Day 2

11 Feb

I meant to post sooner, about the process of getting here and my first impressions of both Shanghai and my teaching cohort, but technology is against me.  We are staying at a hotel on the campus of Shanghai Jiaotong University, and the internet in our room is broken.  I have tried three times to explain this to the receptionist at the front desk, rather emphatically miming typing at a keyboard and violent head-shaking, along with anything else I thought might convey “broken” or “does not work”.   All three times she has sent me away with a new Ethernet cord.  I want to tell her that the cords are not the problem, the problem is behind the wall somewhere because the jack does not work, but there’s a language barrier.  Hopefully later today, I can find someone to mediate the situation.  For now, we are collecting Ethernet cords on our vanity.

What I’ve seen of Shanghai so far is amazing.  My roommate Kayla and I both got here on Wednesday, a day early, and so we had all of Thursday free to explore our corner of the city while everyone else arrived and crashed.  My first impression: food is everywhere, and it is amazing.  I haven’t tasted much yet, but just visually the food is spectacular.

We are very close to a shopping district with several malls.  I think this is a pretty ritzy part of town; there’s a Sephora and a Burberry, and a few huge departments stores full of American and British clothes, accessories, and food (Ritz crackers and Premium brand saltines in the blue box, kept under glass because they are imported).  Yesterday we wandered through the largest electronics store I have ever been in, and in the basement there was…something like a food court, but fancier.  There were tiny boutique restaurants featuring stuffed waffles shaped like koi and Japanese mousse pastries.  (I need to try and get a picture of the Japanese pastries, actually, because they were impressive.  Rows of multi-colored, pastel balls, each the size of a golf ball.  They looked…cartoonish.)  And then, on the streets, we passed a lot of food that was unidentifiable but smelled delicious—lots of little, spiny deep fried things in huge tubs.

This morning for breakfast, we had the best dumplings I’ve ever tasted.

Orientation starts in about an hour, and I will have more to say about the business side of things by tonight, I hope.  (Also, I noticed that this morning they have us scheduled for one hour of “Basic Chinese Cooking class”!  One of my goals, once I get to Jiujiang City, is to find someone willing to give me cooking lessons.)

So.  Except for the internet, so far so good!  I will try to update soon—hopefully, with pictures!


7 Responses to “Day 2”

  1. Betsy February 12, 2011 at 7:46 am #

    Hey sis!

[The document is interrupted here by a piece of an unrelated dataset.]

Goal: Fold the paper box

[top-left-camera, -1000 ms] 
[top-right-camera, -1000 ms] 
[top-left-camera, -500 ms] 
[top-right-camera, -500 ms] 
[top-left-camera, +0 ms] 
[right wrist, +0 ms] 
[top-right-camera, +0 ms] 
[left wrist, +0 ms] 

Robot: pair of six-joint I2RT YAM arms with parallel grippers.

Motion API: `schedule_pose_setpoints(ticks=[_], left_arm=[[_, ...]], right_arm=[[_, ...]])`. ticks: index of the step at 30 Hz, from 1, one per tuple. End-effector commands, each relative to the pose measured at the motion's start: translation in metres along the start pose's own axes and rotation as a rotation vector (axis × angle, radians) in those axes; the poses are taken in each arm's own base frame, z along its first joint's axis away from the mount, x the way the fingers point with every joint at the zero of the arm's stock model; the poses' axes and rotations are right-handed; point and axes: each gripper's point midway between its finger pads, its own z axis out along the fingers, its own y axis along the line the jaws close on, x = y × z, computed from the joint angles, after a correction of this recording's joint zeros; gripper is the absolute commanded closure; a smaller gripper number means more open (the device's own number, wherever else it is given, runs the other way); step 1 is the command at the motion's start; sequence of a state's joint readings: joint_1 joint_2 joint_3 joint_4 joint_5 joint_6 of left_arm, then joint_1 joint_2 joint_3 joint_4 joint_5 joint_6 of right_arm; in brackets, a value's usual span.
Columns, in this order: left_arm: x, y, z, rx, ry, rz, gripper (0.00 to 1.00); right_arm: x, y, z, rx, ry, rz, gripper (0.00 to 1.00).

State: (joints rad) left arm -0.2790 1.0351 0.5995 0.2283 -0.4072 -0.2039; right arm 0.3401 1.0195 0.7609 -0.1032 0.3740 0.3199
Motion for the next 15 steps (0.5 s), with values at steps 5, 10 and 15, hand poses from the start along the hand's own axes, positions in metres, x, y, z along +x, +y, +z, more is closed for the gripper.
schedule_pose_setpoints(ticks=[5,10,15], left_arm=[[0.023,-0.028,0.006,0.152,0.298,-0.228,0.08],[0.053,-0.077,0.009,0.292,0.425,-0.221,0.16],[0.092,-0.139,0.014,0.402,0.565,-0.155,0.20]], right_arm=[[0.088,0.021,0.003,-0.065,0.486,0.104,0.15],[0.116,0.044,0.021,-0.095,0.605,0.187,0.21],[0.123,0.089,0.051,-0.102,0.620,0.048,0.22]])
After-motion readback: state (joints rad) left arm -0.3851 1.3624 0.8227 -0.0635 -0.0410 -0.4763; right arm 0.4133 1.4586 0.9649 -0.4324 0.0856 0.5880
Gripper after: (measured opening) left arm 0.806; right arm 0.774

So glad u are having a good time there in China! I want to come, too!! Today is tomorrow. Weird.

  2. candyce February 12, 2011 at 10:16 pm #

    can’t wait to see the pictures!

    • Erin February 17, 2011 at 10:29 am #

      I’ve taken a bunch of pictures…I just need to figure out how to post them here!

  3. Tomika February 14, 2011 at 2:06 pm #

    I’m so glad you made it safe and sound. I can’t wait to follow all your adventures!!

    • Erin February 17, 2011 at 10:30 am #

      It was so nice to talk to you the other night! If I can work out the timing (I’m 13 hours ahead of you), I’ll call you again soon! Also, do you use AIM or something, where we could chat?

  4. Jessica March 2, 2011 at 6:10 am #

    Ritz crackers and Saltines under glass – hilarious! I hope I read further on (I’m starting from your oldest entries) that you liked the cooking class. I wonder what constitutes ‘basic’ for Chinese cuisine. Hmm…

    • Erin March 3, 2011 at 4:21 pm #

      In the cooking class, they just taught us one Shanghainese recipe for dumplings. It was very complicated, and folding the dumpling by hand is hard work…I was hoping they’d teach us how to use a wok or give us a crash course in Chinese vegetables and condiments. It was disappointing…if they had presented it as a cultural experience (learn about dumpling-making! it’s an art form!) rather than survival cooking, I would have enjoyed it more.